"""

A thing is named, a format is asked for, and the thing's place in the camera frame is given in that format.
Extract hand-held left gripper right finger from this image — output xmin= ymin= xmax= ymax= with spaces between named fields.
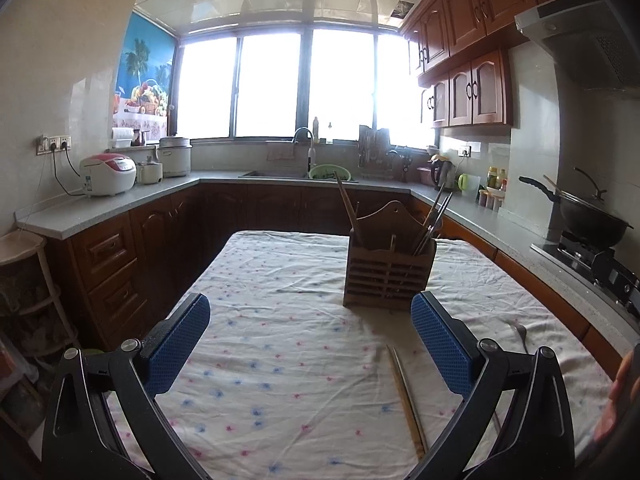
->
xmin=411 ymin=290 xmax=576 ymax=480

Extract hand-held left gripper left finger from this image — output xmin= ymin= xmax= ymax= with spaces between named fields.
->
xmin=41 ymin=292 xmax=212 ymax=480

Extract wooden utensil holder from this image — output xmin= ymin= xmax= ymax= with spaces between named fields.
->
xmin=342 ymin=200 xmax=437 ymax=312

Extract person's right hand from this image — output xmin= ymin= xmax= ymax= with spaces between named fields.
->
xmin=595 ymin=345 xmax=635 ymax=443

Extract steel spoon at right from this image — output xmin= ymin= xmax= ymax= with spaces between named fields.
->
xmin=501 ymin=321 xmax=532 ymax=356

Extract wooden lower cabinets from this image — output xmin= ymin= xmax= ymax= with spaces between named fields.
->
xmin=47 ymin=182 xmax=613 ymax=376

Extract wooden cabinets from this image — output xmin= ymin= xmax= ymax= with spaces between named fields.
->
xmin=47 ymin=182 xmax=613 ymax=376
xmin=400 ymin=0 xmax=591 ymax=128

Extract floral white tablecloth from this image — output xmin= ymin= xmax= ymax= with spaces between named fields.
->
xmin=107 ymin=230 xmax=616 ymax=480

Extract long wooden stirring stick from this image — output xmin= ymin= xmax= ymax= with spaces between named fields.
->
xmin=424 ymin=182 xmax=447 ymax=243
xmin=334 ymin=171 xmax=357 ymax=243

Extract electric kettle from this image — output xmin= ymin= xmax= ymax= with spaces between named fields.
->
xmin=430 ymin=156 xmax=458 ymax=190

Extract grey kitchen countertop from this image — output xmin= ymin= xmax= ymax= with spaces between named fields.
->
xmin=15 ymin=170 xmax=640 ymax=356

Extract small white cooker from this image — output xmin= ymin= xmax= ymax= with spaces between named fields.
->
xmin=136 ymin=160 xmax=164 ymax=185

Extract gas stove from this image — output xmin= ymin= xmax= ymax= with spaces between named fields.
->
xmin=531 ymin=230 xmax=640 ymax=318

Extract white and pink rice cooker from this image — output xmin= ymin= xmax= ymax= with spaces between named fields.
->
xmin=80 ymin=153 xmax=138 ymax=197

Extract large white rice cooker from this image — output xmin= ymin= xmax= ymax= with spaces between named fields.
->
xmin=157 ymin=136 xmax=193 ymax=178

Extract kitchen sink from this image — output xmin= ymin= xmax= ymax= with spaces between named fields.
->
xmin=239 ymin=170 xmax=361 ymax=183

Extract black wok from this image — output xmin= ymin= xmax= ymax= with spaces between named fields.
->
xmin=518 ymin=175 xmax=628 ymax=250

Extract wok lid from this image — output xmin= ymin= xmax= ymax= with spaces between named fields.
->
xmin=557 ymin=167 xmax=626 ymax=221

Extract metal dish rack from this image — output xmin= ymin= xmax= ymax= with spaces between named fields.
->
xmin=357 ymin=125 xmax=413 ymax=181

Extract green plastic basin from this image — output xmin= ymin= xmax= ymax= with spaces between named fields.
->
xmin=308 ymin=164 xmax=353 ymax=181

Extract curved metal faucet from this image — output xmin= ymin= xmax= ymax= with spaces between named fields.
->
xmin=292 ymin=127 xmax=317 ymax=178

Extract wooden upper cabinets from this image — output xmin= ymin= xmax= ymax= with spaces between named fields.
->
xmin=400 ymin=0 xmax=591 ymax=128

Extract kitchen window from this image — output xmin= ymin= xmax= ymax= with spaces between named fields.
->
xmin=170 ymin=22 xmax=436 ymax=143

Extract fruit and palm poster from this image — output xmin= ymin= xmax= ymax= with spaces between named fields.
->
xmin=112 ymin=12 xmax=180 ymax=133

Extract range hood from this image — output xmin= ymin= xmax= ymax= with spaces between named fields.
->
xmin=515 ymin=0 xmax=640 ymax=92

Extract black power cable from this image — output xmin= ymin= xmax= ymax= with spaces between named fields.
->
xmin=52 ymin=147 xmax=88 ymax=196

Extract white wall socket strip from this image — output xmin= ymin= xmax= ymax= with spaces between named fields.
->
xmin=36 ymin=135 xmax=73 ymax=155

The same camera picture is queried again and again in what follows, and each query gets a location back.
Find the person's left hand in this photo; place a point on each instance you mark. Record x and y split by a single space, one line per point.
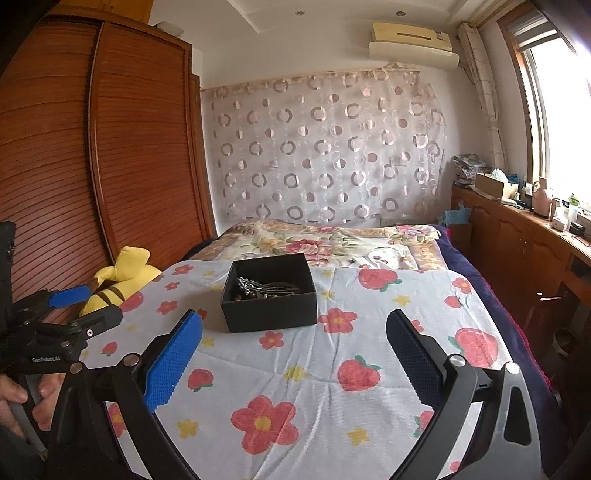
48 392

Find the green jade bangle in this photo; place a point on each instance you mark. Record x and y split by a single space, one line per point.
281 287

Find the cardboard box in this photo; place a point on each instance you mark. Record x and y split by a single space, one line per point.
494 185

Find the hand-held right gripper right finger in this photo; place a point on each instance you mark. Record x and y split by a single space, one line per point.
415 360

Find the brown wooden cabinet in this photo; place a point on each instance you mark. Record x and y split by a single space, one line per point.
512 249

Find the brown wooden wardrobe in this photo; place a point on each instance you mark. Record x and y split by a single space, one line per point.
92 161

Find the strawberry flower print bedsheet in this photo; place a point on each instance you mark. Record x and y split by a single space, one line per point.
323 392

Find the pink bottle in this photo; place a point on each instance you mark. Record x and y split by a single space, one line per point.
541 198

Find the white wall air conditioner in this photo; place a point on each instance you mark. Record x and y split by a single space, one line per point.
415 44

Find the silver flower brooch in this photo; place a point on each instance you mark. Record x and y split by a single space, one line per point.
245 282

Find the gathered side curtain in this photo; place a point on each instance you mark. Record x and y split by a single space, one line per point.
485 92

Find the dark purple blanket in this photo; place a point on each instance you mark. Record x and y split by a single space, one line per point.
489 304

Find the small black case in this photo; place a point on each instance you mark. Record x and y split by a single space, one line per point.
576 228

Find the stack of magazines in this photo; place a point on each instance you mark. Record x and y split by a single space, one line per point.
468 168

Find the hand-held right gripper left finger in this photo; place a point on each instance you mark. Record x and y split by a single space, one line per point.
173 364

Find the floral quilt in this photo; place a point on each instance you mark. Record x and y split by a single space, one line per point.
300 242

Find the yellow plush toy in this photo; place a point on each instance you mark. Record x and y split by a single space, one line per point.
120 286

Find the person's dark clothing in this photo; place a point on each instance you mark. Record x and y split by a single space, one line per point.
14 457

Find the sheer circle-patterned curtain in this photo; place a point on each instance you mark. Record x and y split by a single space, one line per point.
323 147

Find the black square jewelry box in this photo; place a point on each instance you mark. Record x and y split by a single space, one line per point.
272 314

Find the metal bowl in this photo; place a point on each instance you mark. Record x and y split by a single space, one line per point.
563 341

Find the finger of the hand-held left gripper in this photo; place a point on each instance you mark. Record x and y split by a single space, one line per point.
99 321
71 295

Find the window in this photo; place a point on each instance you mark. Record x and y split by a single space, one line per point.
554 106

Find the blue plastic bag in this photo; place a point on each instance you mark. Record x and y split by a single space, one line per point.
457 217

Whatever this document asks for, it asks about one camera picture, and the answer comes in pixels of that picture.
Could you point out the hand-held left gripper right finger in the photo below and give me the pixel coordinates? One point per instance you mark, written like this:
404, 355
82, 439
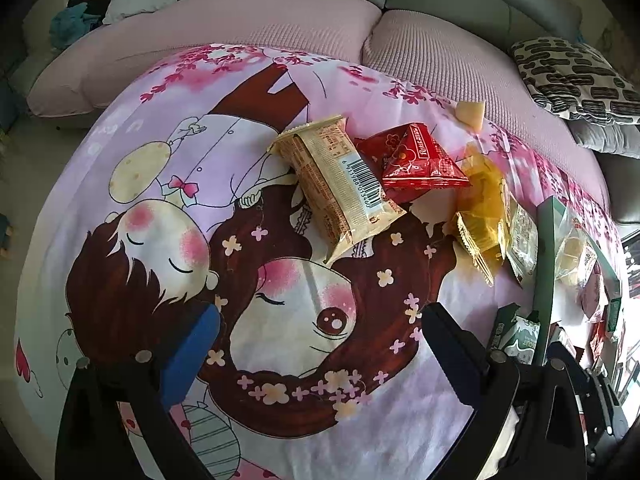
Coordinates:
450, 355

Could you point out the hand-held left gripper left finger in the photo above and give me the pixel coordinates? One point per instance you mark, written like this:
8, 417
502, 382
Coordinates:
195, 350

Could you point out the teal white cardboard tray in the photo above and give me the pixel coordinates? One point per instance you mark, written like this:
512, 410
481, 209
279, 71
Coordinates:
545, 260

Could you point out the pink snack packet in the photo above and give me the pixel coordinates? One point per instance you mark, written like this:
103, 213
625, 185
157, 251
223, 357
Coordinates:
597, 297

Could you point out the printed pink cartoon blanket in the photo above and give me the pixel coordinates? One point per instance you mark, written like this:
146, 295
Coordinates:
150, 160

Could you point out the yellow snack packet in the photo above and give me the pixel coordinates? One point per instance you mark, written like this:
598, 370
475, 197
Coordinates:
482, 200

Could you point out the clear bread packet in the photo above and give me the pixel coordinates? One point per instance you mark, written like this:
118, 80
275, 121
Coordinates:
572, 255

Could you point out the green white snack packet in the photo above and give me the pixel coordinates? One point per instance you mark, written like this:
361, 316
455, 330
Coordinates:
524, 341
502, 327

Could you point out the white beige snack packet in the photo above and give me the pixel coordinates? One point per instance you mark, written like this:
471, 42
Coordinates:
522, 240

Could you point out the beige barcode snack packet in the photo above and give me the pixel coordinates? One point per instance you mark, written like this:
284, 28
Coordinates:
335, 185

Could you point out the blue cloth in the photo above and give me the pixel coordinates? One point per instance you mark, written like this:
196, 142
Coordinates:
72, 25

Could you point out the red triangular snack packet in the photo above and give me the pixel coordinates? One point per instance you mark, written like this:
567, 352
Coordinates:
415, 165

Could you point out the black white patterned pillow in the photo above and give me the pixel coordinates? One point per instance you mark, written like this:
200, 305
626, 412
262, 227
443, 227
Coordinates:
570, 75

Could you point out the small cream snack piece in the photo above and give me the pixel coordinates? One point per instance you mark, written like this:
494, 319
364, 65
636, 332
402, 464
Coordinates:
471, 112

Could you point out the small red snack packet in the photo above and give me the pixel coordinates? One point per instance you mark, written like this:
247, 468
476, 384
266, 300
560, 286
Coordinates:
598, 345

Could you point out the plain grey pillow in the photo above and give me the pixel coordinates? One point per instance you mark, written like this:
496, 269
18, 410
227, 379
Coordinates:
610, 137

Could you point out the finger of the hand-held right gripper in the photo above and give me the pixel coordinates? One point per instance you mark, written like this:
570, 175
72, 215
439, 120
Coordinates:
607, 410

"""

Instructions for the task.
Return only those lines of the records that contain the string "kitchen".

Output below.
Extract grey kitchen countertop from this image — output xmin= ymin= xmax= ymax= with spaces between named fields.
Extract kitchen sink from this image — output xmin= ymin= xmax= ymax= with spaces between named fields.
Extract kitchen window from this image — output xmin= ymin= xmax= ymax= with spaces between named fields.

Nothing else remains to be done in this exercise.